Como capellán de un hospital, David Harrison escuchó los relatos de muchas personas que estuvieron al borde de la muerte. En el diario The Guardian, publicó un artículo describiendo lo que aprendió en ese tiempo. Para la mayoría de las personas, la cercanía con la muerte desata experiencias profundamente espirituales, indistintamente de si se trata de personas religiosas o no.

"Una de las características de mi trabajo como capellán de hospital es que las personas que están muy enfermas, y aquellas que se acercan a su muerte, me cuentan estas experiencias espirituales. Son muy reales, ha menudo vívidas e intensas, y las puede tener cualquiera. Puede haber deleite y alegría, luz y la sensación de ser amado, o puede haber amenaza, oscuridad y profunda malevolencia. La gente puede describirlas como un atisbo del cielo (o del infierno); otros pueden sentirse conectados con algo más grande que ellos. Pueden usar la palabra 'trascendente' (no es exclusivamente una palabra religiosa) o referirse a Dios. Pueden tener sensaciones de que algo los sostiene, de una presencia, de un calor que los inunda, a menudo acompañado por una sensación de paz", escribió Harrison.

Muchas personas le relataron haber visto a un ser querido fallecido o ángeles, o una visión de un lugar celestial, del que no quisieran volver; excepto que algo los empuja de vuelta a sus cuerpos. Una música hermosa que nunca habían escuchado antes, una luz al final de un largo túnel.

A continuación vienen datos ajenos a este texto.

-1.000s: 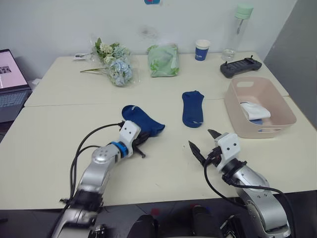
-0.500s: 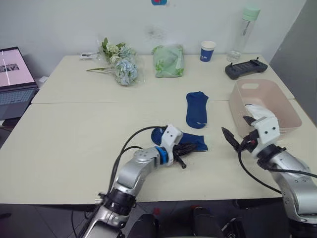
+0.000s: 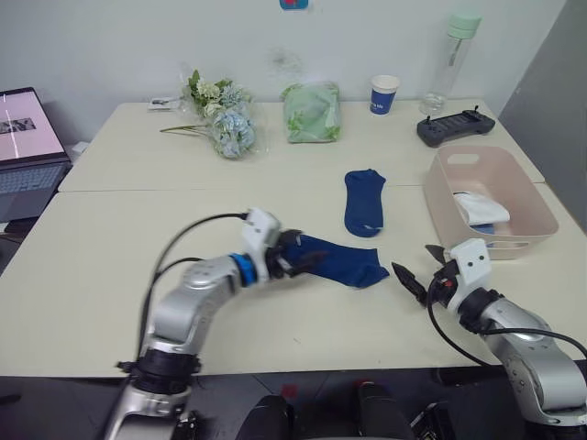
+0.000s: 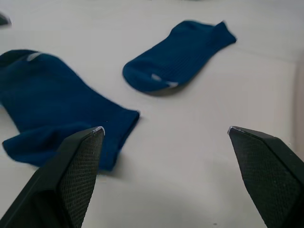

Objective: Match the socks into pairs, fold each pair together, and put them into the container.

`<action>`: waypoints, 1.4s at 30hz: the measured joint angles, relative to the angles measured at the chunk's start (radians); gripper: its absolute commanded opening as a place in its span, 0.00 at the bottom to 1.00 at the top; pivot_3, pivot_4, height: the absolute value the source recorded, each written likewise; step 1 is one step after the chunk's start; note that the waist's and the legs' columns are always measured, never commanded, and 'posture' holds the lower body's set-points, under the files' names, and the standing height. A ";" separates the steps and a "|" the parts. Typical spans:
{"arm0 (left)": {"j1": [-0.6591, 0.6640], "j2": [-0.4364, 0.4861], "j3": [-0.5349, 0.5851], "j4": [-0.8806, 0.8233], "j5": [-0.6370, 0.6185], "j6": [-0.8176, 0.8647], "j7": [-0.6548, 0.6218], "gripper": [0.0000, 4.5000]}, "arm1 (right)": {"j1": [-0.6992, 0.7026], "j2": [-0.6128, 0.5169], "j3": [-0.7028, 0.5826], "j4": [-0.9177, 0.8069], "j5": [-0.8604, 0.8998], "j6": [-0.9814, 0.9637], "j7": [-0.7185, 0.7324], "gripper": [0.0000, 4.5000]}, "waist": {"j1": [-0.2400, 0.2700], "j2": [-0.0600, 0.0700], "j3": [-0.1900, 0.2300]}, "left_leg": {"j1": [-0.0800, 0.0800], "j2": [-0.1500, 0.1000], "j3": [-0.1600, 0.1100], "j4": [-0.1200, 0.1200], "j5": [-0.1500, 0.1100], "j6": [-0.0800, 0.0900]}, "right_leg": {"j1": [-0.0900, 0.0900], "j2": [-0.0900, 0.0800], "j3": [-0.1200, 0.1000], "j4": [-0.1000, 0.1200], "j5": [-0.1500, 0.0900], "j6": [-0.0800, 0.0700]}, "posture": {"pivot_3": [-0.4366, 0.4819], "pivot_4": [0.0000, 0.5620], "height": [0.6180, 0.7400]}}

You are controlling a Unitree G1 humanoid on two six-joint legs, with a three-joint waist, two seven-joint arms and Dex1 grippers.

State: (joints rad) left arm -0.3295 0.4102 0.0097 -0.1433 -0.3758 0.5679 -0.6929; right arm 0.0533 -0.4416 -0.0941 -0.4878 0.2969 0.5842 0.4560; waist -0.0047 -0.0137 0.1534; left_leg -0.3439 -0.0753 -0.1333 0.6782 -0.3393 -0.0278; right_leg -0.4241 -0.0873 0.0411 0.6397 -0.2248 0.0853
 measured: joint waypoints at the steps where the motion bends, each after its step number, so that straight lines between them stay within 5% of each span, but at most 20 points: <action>1: 0.000 0.011 0.016 0.020 0.004 -0.012 0.005 0.88 | -0.001 0.003 0.013 0.002 -0.001 0.006 -0.001 1.00 | 0.001 0.000 0.000 | 0.000 0.000 0.000 0.000 0.000 0.000 | 0.000 0.000 0.000 0.000 0.000 0.000 | 0.48 0.27 1.00; 12: -0.073 -0.024 -0.022 0.325 0.107 -0.137 0.027 0.88 | -0.044 0.009 0.133 0.094 -0.047 0.020 -0.018 1.00 | 0.003 -0.001 0.000 | -0.001 -0.001 -0.001 0.000 0.000 0.000 | 0.000 -0.001 -0.001 -0.002 0.000 0.000 | 0.48 0.27 1.00; 17: -0.077 -0.056 -0.028 0.364 0.135 -0.191 0.033 0.58 | -0.045 -0.001 0.134 0.098 -0.046 0.021 -0.002 0.68 | 0.003 -0.001 0.000 | -0.001 -0.001 -0.001 0.000 0.000 0.000 | 0.000 -0.001 -0.001 -0.001 0.000 0.000 | 0.48 0.27 1.00; 24: -0.089 -0.060 -0.043 0.375 0.135 -0.186 0.023 0.07 | -0.069 -0.001 0.134 0.100 -0.041 0.034 0.003 0.10 | 0.002 -0.001 0.000 | -0.001 -0.001 -0.001 0.000 0.000 0.000 | -0.001 -0.001 -0.001 -0.001 0.000 0.000 | 0.48 0.27 1.00; 26: -0.089 -0.059 -0.043 0.372 0.135 -0.182 0.023 0.00 | -0.068 -0.001 0.134 0.100 -0.041 0.034 0.003 0.01 | 0.002 -0.001 0.000 | -0.001 -0.001 -0.001 0.000 0.000 0.000 | -0.001 -0.001 -0.001 -0.001 0.000 0.000 | 0.48 0.27 1.00; 30: -0.074 -0.044 -0.038 0.321 0.120 -0.157 0.012 0.00 | -0.039 -0.010 0.124 0.085 -0.039 0.034 0.009 0.01 | 0.002 -0.001 0.000 | -0.001 0.000 -0.001 0.000 0.000 0.000 | -0.001 -0.001 -0.001 -0.001 0.000 0.000 | 0.48 0.27 1.00; 33: -0.064 -0.038 -0.018 0.265 0.096 -0.136 0.002 0.14 | -0.031 -0.012 0.118 0.075 -0.038 0.038 0.015 0.00 | 0.002 -0.001 0.000 | -0.001 0.000 -0.001 0.000 0.000 0.000 | -0.001 -0.001 -0.001 -0.001 0.000 0.000 | 0.48 0.27 1.00; 40: -0.032 -0.042 -0.024 0.184 0.071 -0.079 0.009 0.62 | -0.031 -0.011 0.118 0.074 -0.039 0.040 0.018 0.00 | 0.002 -0.001 0.000 | -0.001 0.000 -0.001 0.000 0.000 0.000 | -0.001 -0.001 -0.001 -0.001 0.000 0.000 | 0.48 0.27 1.00; 42: -0.034 -0.043 -0.038 0.195 0.102 -0.074 0.044 0.62 | -0.032 -0.009 0.118 0.074 -0.039 0.041 0.018 0.00 | 0.003 -0.001 0.000 | -0.001 -0.001 -0.001 0.000 0.000 0.000 | 0.000 -0.001 -0.001 -0.001 0.000 0.000 | 0.48 0.27 1.00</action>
State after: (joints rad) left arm -0.3638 0.3667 -0.0288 0.0521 -0.2741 0.4936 -0.6491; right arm 0.0211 -0.4509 0.0241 -0.4134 0.2579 0.6254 0.4739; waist -0.0021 -0.0145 0.1536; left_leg -0.3450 -0.0759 -0.1342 0.6783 -0.3393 -0.0279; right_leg -0.4246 -0.0879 0.0401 0.6389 -0.2247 0.0854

"A mi derecha podía ver una luz hermosa y me dirigía hacia ella. Pero luego me sentí atraído de vuelta a mi cuerpo y acto seguido, me desperté en terapia intensiva. Casi me sentí enojado de ser traído de vuelta", le relató uno de los pacientes, llamado Harry. El capellán apunta que Harry había tenido la experiencia de salir de su cuerpo.

Si bien a aquellos de nosotros que no hemos atravesado experiencias similares nos puede resultar difícil de imaginar sentir algo así, es posible extrapolar estas experiencias a cualquiera de nosotros y sacar una lección de ellas. Muchas personas, con la cercanía a la muerte, toman consciencia de ser parte de algo que los trasciende. Recordar esto es esencial cuando atravesamos momentos difíciles o angustiantes. Si en esos momentos, tenemos la capacidad de "salir" de nosotros mismos y reconocer que somos parte de algo más grande, todo cobra otro sentido y perspectiva.

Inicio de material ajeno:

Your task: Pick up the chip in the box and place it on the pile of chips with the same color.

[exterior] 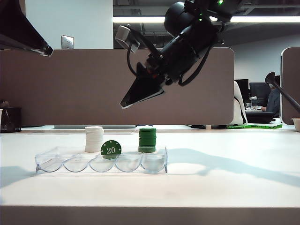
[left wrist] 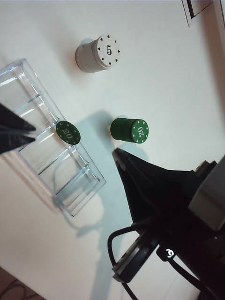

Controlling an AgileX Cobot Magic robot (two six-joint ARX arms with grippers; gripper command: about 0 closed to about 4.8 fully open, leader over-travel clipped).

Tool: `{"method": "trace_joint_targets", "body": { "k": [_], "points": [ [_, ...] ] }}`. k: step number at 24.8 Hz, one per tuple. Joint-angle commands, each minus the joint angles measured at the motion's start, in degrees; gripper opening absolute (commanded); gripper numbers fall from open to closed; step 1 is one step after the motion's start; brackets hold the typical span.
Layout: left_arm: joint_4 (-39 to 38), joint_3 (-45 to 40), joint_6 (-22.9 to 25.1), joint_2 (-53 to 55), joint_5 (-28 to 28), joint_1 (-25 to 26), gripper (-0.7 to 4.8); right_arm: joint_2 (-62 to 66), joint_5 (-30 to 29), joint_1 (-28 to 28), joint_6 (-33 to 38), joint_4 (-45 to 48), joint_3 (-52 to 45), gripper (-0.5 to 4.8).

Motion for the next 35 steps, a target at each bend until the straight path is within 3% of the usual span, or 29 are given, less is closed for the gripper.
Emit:
{"method": "trace_joint_targets", "body": {
  "k": [1,9,16,21,26,29,35],
  "points": [
    [-0.1,0.3,0.7,0.0,0.4,-0.1,-0.06,0.1,-0.9,0.0,-3.3,0.9,0.2,-0.04],
    [-0.4,0.3,0.7,0.0,0.6,-0.1,-0.06,1.8,-2.2,-0.1,-3.5,4.0,0.2,-0.03],
    [-0.9,0.2,0.8,0.0,1.4,-0.1,-0.06,2.7,-5.0,0.0,-2.8,1.4,0.2,-0.03],
    [-1.0,0.2,1.0,0.0,1.4,-0.1,-0.06,2.7,-5.0,0.0,-2.8,0.5,0.2,1.23],
    [-1.0,0.2,1.0,0.0,1.4,-0.1,-0.06,2.7,-5.0,0.0,-2.8,0.3,0.2,1.33],
    [-1.0,0.2,1.0,0.0,1.4,-0.1,-0.06,2.7,-5.6,0.1,-2.8,0.3,0.2,1.82],
    [-1.2,0.2,1.0,0.0,1.3,-0.1,-0.06,2.7,-5.6,0.2,-2.8,-1.6,0.2,1.82]
  ]
}}
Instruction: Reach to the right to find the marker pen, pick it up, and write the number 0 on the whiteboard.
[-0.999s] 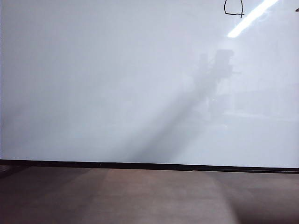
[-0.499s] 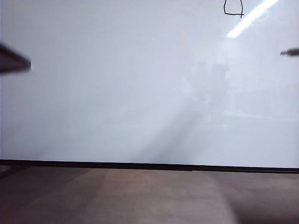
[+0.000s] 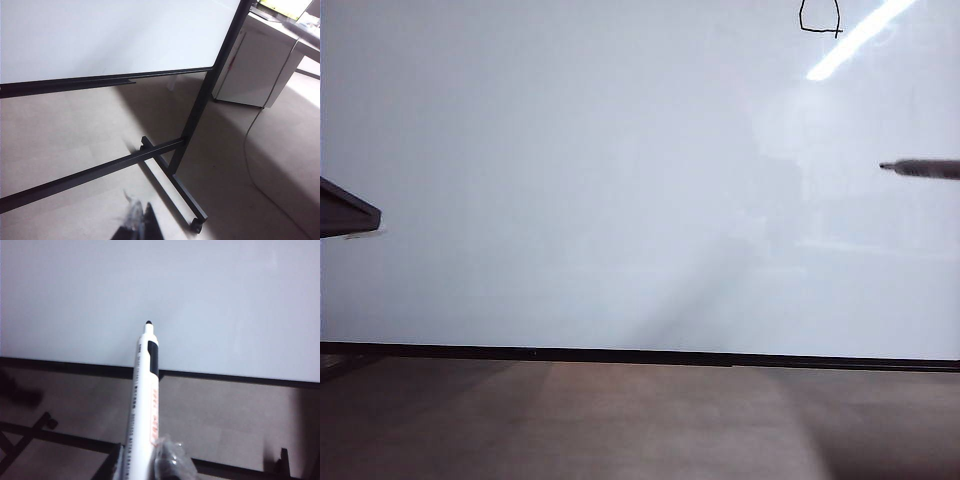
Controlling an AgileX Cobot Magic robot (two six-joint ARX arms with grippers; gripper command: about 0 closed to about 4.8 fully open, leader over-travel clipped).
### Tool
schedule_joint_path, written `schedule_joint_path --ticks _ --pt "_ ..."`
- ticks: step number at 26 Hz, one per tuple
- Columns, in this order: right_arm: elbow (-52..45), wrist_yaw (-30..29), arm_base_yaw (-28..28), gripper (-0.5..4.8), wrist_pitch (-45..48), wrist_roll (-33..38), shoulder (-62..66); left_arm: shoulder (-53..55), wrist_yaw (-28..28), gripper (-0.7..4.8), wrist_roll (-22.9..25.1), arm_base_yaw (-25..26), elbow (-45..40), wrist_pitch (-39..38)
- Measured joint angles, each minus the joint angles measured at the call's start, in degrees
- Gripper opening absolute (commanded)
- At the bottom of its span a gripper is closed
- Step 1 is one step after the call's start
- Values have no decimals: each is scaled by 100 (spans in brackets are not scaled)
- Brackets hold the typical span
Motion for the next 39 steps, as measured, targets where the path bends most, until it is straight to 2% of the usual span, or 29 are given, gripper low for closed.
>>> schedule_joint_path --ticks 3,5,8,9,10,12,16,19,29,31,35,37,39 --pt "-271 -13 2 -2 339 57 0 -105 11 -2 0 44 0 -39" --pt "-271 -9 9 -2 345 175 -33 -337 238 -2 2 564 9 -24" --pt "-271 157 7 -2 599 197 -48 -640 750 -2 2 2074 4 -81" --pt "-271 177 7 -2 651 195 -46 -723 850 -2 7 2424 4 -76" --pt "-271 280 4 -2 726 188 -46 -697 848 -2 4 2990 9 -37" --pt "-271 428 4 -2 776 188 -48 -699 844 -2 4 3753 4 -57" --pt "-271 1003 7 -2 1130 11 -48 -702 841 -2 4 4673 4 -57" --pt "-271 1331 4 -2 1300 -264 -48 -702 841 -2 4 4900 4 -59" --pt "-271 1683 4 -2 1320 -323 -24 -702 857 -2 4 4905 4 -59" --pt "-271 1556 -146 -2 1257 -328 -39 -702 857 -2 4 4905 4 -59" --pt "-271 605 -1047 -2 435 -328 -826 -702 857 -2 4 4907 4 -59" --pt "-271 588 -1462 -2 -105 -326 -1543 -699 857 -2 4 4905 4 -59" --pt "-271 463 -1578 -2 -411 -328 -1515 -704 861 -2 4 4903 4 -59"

"Todos conocemos ese sentimiento que hace que se nos caiga la mandíbula y nos envía escalofríos por la espalda, suscitado por esos momentos que nos quitan la respiración, en los que nos sentimos increíblemente pequeños en relación a algo magníficamente increíble", escribió Christopher Bergland de la revista Psychology Today. Se refiere a esas experiencias en las que tomamos consciencia de que somos parte de algo más grande.

En un estudio que está cerca de ser publicado, Mark Seery de la Universidad de Buffalo y sus colegas de la Universidad de Essex, en Gran Bretaña, arrojan que tener la capacidad de tomar distancia y darnos cuenta de que somos parte de algo más grande es la clave para que los obstáculos que nos asustan se conviertan en desafíos a los que ya no le tenemos miedo. En cambio, una persona demasiado inmersa en sí misma, incapaz de darse cuenta de que forma parte de algo que lo trasciende, percibirá cada obstáculo como una amenaza a la que temer. Estar menos centrado en uno mismo, explican, hace que los obstáculos parezcan triviales, mientras que estar muy centrado en uno mismo, hace que las capacidades propias parezcan insignificantes.

Los astronautas que pudieron mirar la Tierra desde afuera a menudo reportan haberse sentido sobrecogidos al darse cuenta lo pequeña y frágil que es nuestra presencia en el universo, y al mismo tiempo, haber tomado consciencia de que todo lo que existe en el mundo es una sola cosa.